Voyons donc ce que notre législateur a fait pour renforcer la protection des investisseurs contre la tromperie des fonds ou leurs distributeurs, par exemple :

  • Avant la révision : L’art 12 al. 1 LPCC se limitait avant simplement à la tromperie par l’utilisation « d’une dénomination des placements collectifs ne doit pas prêter à confusion ou induire en erreur, en particulier quant aux placements effectués« .
  • Après la révision : L’art. 12 al. 2 LPCC qui est nouveau précise que « les dénominations telles que «fonds de placement», «fonds d’investissement», «société d’investissement à capital variable», «SICAV», «société en commandite de placements collectifs», «SCPC», «société d’investissement à capital fixe» et «SICAF» ne peuvent être utilisées que pour désigner les placements collectifs soumis à la présente loi ».

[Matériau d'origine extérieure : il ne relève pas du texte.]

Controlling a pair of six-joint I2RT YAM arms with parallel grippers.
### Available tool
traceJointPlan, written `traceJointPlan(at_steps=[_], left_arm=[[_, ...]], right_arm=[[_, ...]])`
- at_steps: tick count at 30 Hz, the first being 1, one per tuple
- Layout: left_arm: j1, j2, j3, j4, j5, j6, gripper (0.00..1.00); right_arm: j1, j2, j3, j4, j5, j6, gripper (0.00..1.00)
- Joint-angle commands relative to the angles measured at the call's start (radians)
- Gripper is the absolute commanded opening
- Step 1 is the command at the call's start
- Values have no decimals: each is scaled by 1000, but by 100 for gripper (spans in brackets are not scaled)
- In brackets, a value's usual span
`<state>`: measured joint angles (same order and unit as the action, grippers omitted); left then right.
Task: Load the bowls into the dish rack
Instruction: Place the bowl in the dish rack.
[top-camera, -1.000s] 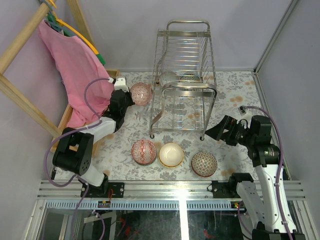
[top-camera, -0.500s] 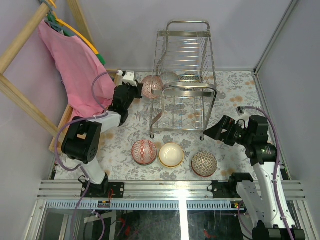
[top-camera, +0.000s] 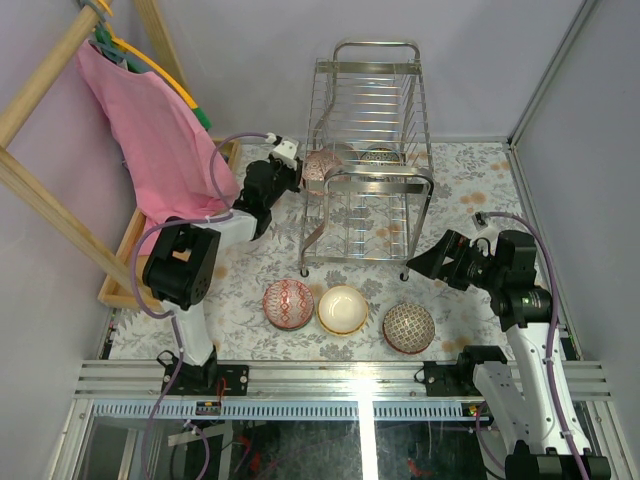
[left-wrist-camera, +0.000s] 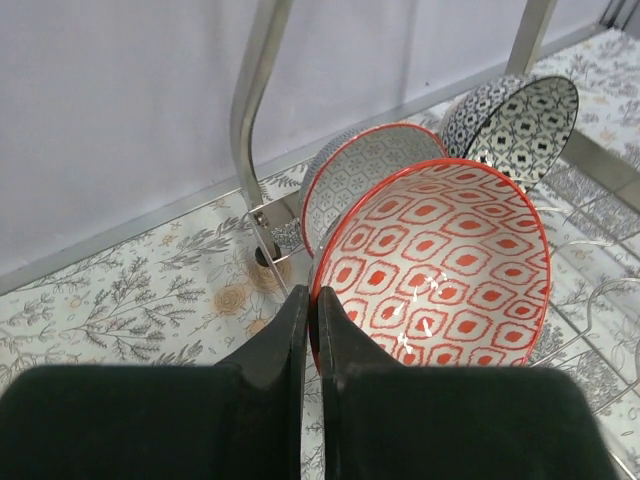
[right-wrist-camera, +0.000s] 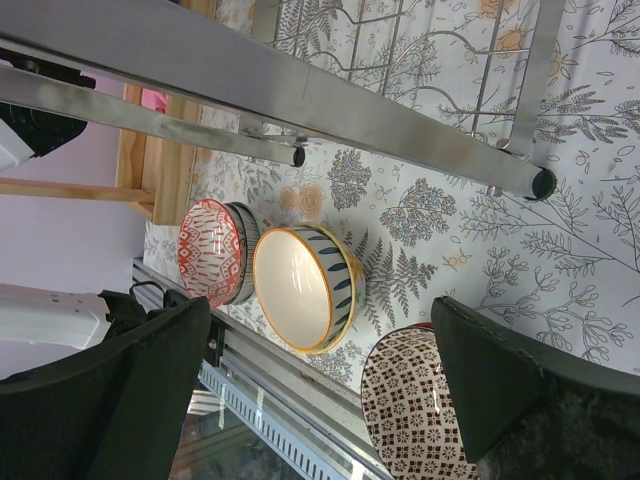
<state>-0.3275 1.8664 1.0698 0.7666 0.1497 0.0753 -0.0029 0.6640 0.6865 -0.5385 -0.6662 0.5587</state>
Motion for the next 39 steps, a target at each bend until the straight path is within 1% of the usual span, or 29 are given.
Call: traceJointPlan(at_steps=[1, 9, 12, 16, 26, 34, 39], left_arm=[[-22, 28, 81, 60, 64, 124, 0], [-44, 84, 129, 40, 62, 290, 0], [-65, 96, 119, 49, 26, 366, 0], [-93, 118, 98, 88, -17, 458, 0], [-104, 153, 97, 215, -81, 591, 0], [-104, 216, 135, 256, -88, 707, 0], [-103, 250, 129, 311, -91, 777, 0]], right_arm=[[-1, 3, -2, 34, -6, 6, 99], [0, 34, -23, 60, -3, -8, 99], [0, 52, -37, 86, -9, -9, 100], [0, 78, -59, 126, -21, -3, 99], [0, 105, -74, 158, -25, -5, 99], [0, 122, -70, 173, -23, -6, 100], [0, 143, -74, 197, -21, 1, 99]])
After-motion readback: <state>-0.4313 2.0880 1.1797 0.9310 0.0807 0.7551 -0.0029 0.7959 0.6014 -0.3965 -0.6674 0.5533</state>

Chers investisseurs, dormez tranquilles. Notre législateur vous protège mieux maintenant d’entreprises qui ne sont pas des fonds au sens de la LPCC mais qui se présenteraient comme tel sur le marché et étaient déjà soumis à la LCD.

Voyons ce que disait déjà la LCD depuis bien longtemps sur la question de la tromperie ou de la confusion dans les affaires et activités commerciales « libres »….

Art 3 LCD : « Agit de façon déloyale celui qui, notamment:

-     « Donne des indications inexactes ou fallacieuses sur lui-même, son entreprise, sa raison de commerce, ses marchandises, ses œuvres, ses prestations, ses prix, ses stocks, ses méthodes de vente ou ses affaires ou qui, par de telles allégations, avantage des tiers par rapport à leurs concurrents » ; (Comparez-le à l’article 12 LPCC !!).

-          « Porte ou utilise des titres ou des dénominations professionnelles inexacts, qui sont de nature à faire croire à des distinctions ou capacités particulières »;

-          « Prend des mesures qui sont de nature à faire naître une confusion avec les marchandises, les oeuvres, les prestations ou les affaires d’autrui »;

-          « Compare, de façon inexacte, fallacieuse, inutilement blessante ou parasitaire sa personne, ses marchandises, ses oeuvres, ses prestations ou ses prix avec celles ou ceux d’un concurrent ou qui, par de telles comparaisons, avantage des tiers par rapport à leurs concurrents »;

-          « Entrave la liberté de décision de la clientèle en usant de méthodes de vente particulièrement agressives »;

-          « Trompe la clientèle en faisant illusion sur la qualité, la quantité, les possibilités d’utilisation, l’utilité de marchandises, d’oeuvres ou de prestations ou en taisant les dangers qu’elles présentent »;

Au vu de ce qui précède, chers investisseurs, vous sentez-vous plus protégés par les mesures prises par le législateur pour renforcer votre protection en relation avec les produits de placements collectifs?

Moi, non plus.

Quelles surprises notre Parlement nous réserve-t-il pour la nouvelle loi sur les services financiers actuellement en élaboration ? Celle-ci est aussi prétendue assurer une meilleure protection des investisseurs de la distribution d’autres produits financiers que les placements collectifs.

En tout cas ne retenez pas votre souffle. Le Parlement est loin d’avoir compris les sources de dysfonctionnements du marché financier, en commençant par son usine à gaz législatif.

Et méditez :

The more corrupt the state, the more numerous the lawsTacitus 55-120 apr. J-C

 Post Scriptum : L’auteur est connu de la rédaction de L'1dex et n’est pas une personne incompétente dans le champ financier qui est le sien.